Prompt:
In the entries below, find the line with "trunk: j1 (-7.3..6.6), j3" and the line with "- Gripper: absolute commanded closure". Return those two lines and all lines between them, exactly.

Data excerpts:
▼▼▼
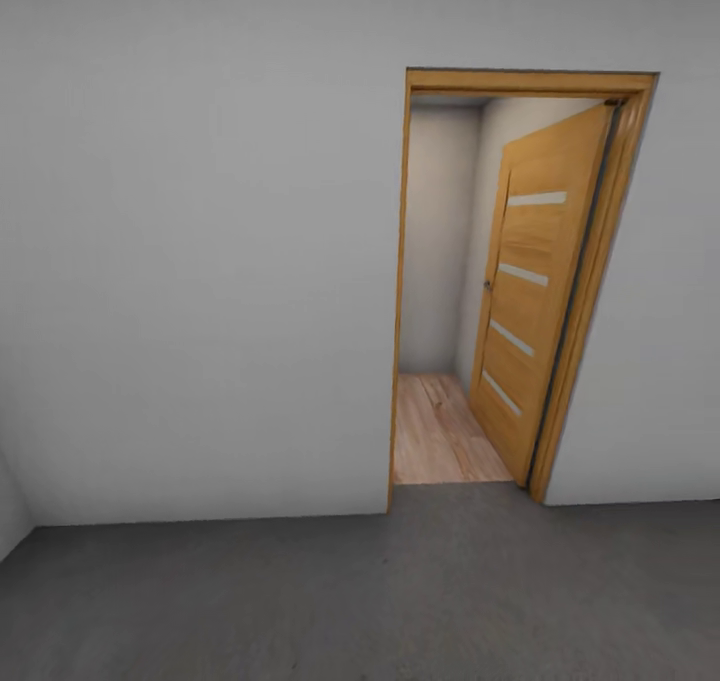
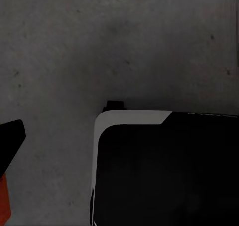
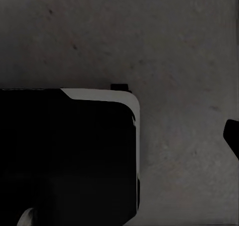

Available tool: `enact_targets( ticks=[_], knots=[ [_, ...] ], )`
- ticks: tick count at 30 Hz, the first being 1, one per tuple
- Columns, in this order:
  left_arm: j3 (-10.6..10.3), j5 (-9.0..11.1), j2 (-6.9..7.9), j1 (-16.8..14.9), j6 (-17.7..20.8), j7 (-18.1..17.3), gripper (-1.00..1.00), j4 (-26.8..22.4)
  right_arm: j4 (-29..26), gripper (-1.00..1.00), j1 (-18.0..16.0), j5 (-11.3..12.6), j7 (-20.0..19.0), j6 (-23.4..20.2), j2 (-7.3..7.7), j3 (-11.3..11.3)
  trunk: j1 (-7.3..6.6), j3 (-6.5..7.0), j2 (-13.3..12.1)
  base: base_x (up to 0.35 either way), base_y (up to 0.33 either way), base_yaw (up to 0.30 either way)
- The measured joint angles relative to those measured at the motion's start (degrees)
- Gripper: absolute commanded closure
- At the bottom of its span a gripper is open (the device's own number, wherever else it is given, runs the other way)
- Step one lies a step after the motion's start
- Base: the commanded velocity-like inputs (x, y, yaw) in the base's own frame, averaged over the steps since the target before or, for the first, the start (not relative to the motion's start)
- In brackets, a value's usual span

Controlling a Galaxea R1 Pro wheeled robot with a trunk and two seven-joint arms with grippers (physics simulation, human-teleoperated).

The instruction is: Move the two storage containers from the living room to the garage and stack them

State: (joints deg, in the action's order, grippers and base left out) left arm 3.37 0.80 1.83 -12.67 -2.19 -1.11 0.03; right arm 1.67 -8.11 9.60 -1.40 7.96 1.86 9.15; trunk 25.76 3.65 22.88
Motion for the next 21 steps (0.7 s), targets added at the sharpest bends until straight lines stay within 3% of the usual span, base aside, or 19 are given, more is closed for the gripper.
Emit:
enact_targets(
  ticks=[21],
  knots=[
    [0.0,-0.16,-0.2,-0.01,0.0,0.0,-1.0,0.0,0.0,-1.0,0.0,0.17,0.05,0.0,0.0,-0.05,0.0,0.0,0.0,0.0,0.0,-0.294]
  ],
)
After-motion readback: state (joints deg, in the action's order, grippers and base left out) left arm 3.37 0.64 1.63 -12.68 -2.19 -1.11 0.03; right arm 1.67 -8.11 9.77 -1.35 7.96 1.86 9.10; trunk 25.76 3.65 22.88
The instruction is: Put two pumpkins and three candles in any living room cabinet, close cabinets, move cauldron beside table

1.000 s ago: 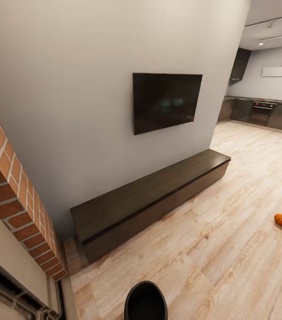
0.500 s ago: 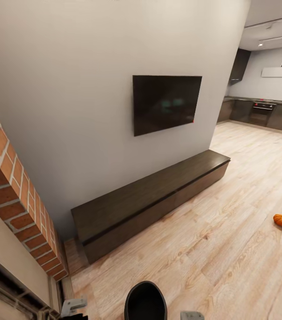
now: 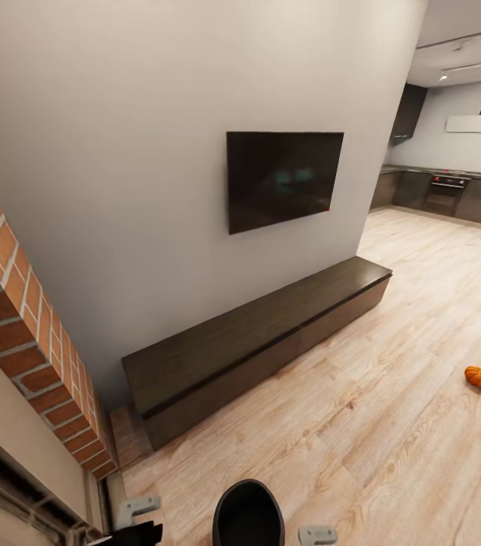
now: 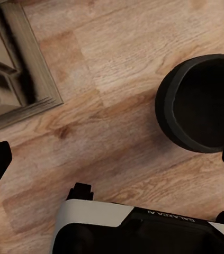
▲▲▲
Result of the exercise:
  trunk: j1 (-7.3..6.6), j3 (-6.5..7.0), j2 (-13.3..12.1)
  base: base_x (up to 0.35 either way), base_y (up to 0.33 either way), base_yaw (up to 0.30 either way)
- The measured joint angles relative to those measured at the motion's start (degrees)
- Gripper: absolute commanded closure

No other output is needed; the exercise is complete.